Durante il viaggio vengono di nuovo arrestati: «Abbiamo fatto 1 anno e sei mesi di prigione. Un giorno viene uno che ha bisogno di un lavoratore che capisce l’arabo e mi prende». In quella casa dove va, Moussa forse vive qualche momento più tranquillo, ma vuole scappare. Un venerdì quando tutta la famiglia è in Moschea, lui se ne va. Arriva a Tripoli. Ad un tassista chiede di portarlo all’ambasciata del Mali ma «il tassista, una brava persona, sapeva solo dov’è una casa abitata da persone di colore come me». Arriva e lo indirizzano ad un lavoro vero in una farmacia, ma deve farlo di nascosto, nel retro, perché è di colore. Va avanti forse due anni, dice, poi la farmacia viene attaccata da alcune milizie o da malviventi e chiude.

«Dalla Libia non si può tornare indietro, non c’è possibilità». S’informa, pagando 1200 euro viene portato «In una grande prigione da dove si vede il mare. Ci saranno state 800 persone. Una mattina prendono 180 di noi e ci mettono su una barca».

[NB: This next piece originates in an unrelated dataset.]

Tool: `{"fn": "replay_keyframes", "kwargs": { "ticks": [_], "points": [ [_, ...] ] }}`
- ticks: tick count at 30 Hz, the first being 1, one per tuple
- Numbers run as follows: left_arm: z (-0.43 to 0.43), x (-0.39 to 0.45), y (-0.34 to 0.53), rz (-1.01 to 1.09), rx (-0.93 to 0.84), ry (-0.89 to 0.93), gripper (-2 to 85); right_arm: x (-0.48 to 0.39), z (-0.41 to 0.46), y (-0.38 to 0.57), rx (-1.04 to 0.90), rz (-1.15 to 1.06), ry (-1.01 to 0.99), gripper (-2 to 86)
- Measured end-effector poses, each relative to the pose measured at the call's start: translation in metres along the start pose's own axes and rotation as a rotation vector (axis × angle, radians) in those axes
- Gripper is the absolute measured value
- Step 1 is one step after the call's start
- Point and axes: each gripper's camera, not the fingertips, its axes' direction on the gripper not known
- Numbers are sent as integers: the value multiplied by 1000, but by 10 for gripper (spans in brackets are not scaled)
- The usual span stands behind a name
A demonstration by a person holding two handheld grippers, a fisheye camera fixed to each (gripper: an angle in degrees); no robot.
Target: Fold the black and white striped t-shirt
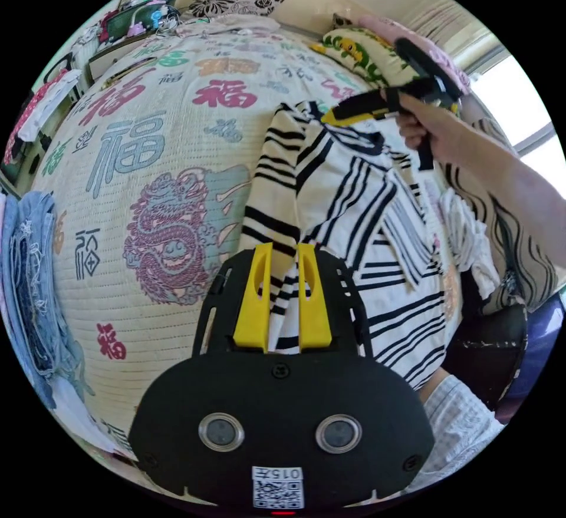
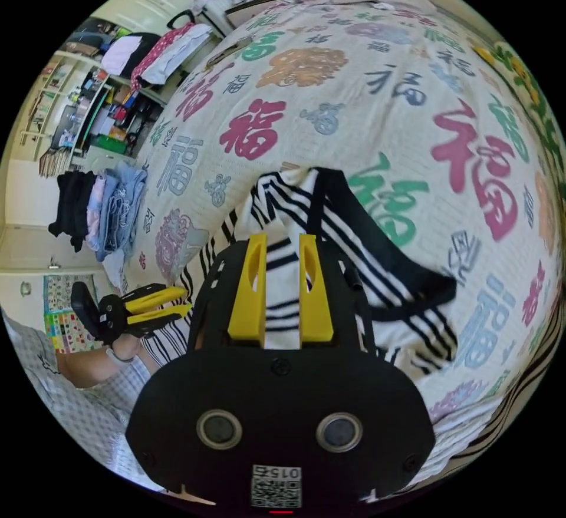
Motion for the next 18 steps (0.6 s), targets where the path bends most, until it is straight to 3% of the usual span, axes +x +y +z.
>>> {"fn": "replay_keyframes", "kwargs": {
  "ticks": [3,7,10,13,16,18],
  "points": [
    [-2,-4,-7,-6,20,-58,2,-15,12,-17,-96,-63,96,38],
    [-7,-7,-14,-12,54,-120,-3,-26,3,-13,-84,-75,138,25],
    [3,-6,-21,-38,8,-70,-1,-19,-5,-1,-69,-18,70,41],
    [-21,14,-19,-5,116,-80,3,-19,-34,22,22,37,74,46],
    [-23,47,-21,127,165,2,3,-36,-61,57,98,-19,112,21],
    [1,67,-31,202,102,100,1,-54,-59,84,33,-92,-10,4]
  ]
}}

Moussa ferma il suo racconto. Entra in una stanza, esce con in mano una tuta e un giacchetto: «Quando sono arrivato in Italia, avevo solo dei calzoncini, ero senza maglietta e senza scarpe. Sono arrivato come un neonato e sono rinato un’altra volta. Non butterò mai questi vestiti che mi hanno dato a Lampedusa perché tutti, anche figli e nipoti che avrò, devono ricordare».

Vorresti rimanere qua? «Sì, Castelnuovo è entrata nel mio cuore».